4. Nacharbeit Inline 1

Optional können vor dem Abzug gewisse Konfektionierungsmöglichkeiten integriert werden, wie zum Beispiel das Aufbringen eines Klebebands oder einer Schutzfolie, die Beschriftung mittels Tintenstrahldruck oder Laser, bis hin zu Prägestationen.

5. Abzug

Über den Abzug wird das Profil von der Düse her abgezogen. Wichtig ist dabei die Abstimmung des Massendurchsatzes aus der Düse mit der Abzugsgeschwindigkeit.

6. Nacharbeit Inline 2

In Abhängigkeit der Toleranzanforderungen können gewisse Nacharbeiten, wie zum Beispiel das Stanzen oder das Ablängen, inline erfolgen. Die Integration von Folienummantelungsanlagen und Montagearbeiten in diesen Prozessschritt ist ebenfalls möglich.
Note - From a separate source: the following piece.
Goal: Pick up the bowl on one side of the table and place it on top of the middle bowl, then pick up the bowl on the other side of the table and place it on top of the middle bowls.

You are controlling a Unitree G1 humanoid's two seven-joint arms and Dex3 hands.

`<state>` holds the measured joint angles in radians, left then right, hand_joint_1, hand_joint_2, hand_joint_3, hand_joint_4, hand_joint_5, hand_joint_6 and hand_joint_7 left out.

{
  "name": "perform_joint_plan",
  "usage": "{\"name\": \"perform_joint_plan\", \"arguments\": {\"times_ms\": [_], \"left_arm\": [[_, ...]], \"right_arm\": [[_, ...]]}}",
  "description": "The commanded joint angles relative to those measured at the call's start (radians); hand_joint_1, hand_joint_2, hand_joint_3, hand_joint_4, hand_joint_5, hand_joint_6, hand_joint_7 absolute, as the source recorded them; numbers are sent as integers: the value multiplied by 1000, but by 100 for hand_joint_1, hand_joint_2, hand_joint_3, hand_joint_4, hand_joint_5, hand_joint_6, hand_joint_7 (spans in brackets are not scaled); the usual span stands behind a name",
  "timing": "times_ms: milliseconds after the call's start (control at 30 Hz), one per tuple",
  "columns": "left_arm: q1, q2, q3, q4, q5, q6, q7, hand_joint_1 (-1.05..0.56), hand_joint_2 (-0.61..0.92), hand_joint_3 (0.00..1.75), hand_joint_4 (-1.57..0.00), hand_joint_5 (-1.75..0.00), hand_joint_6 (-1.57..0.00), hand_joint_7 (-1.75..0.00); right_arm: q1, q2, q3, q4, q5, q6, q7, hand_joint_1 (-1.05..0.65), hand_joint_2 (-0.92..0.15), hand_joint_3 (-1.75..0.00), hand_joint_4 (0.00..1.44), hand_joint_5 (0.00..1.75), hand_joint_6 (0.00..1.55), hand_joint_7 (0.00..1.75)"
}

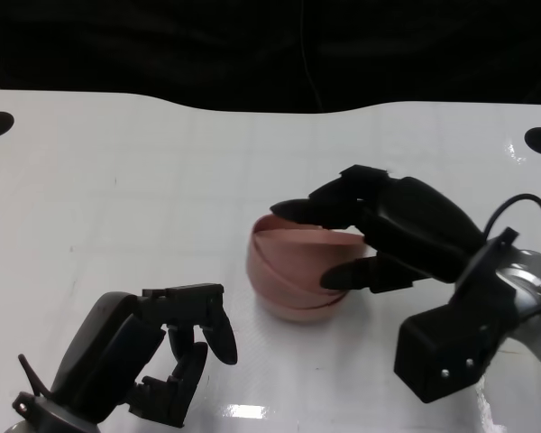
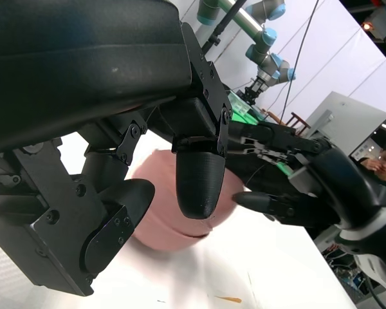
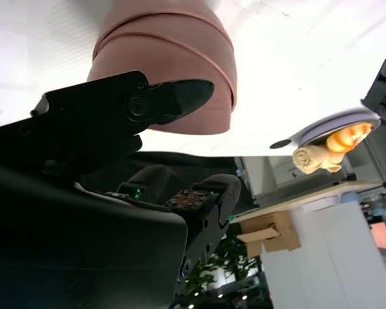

7. Lagerung und Verpackung

Hartthermoplaste werden in der Regel als Stangenware bis zu 6.5m in Ein- oder Mehrwegverpackungen abgepackt. TPE und Elastomere lassen sich je nach Kundenwunsch wickeln oder ebenfalls zu Stangen bis 6.5m fertigen.

8. Nacharbeit Offline

Im Anschluss an die Extrusion lassen sich die Profile vielfältig weiterverarbeiten. Für exakte Längentoleranzen oder Lochbilder erfolgt diese Konfektionierung nachträglich. Grund dafür ist, dass Kunststoffprofile bis 48 Stunden nach der Produktion nachschwinden, sich das Kunststoffmaterial also weiter zusammenzieht. Weiters ist es möglich, Profile und Dichtungen beispielsweise zu einem Rahmen zu verkleben, zu verschweissen oder Montagearbeiten auszuführen.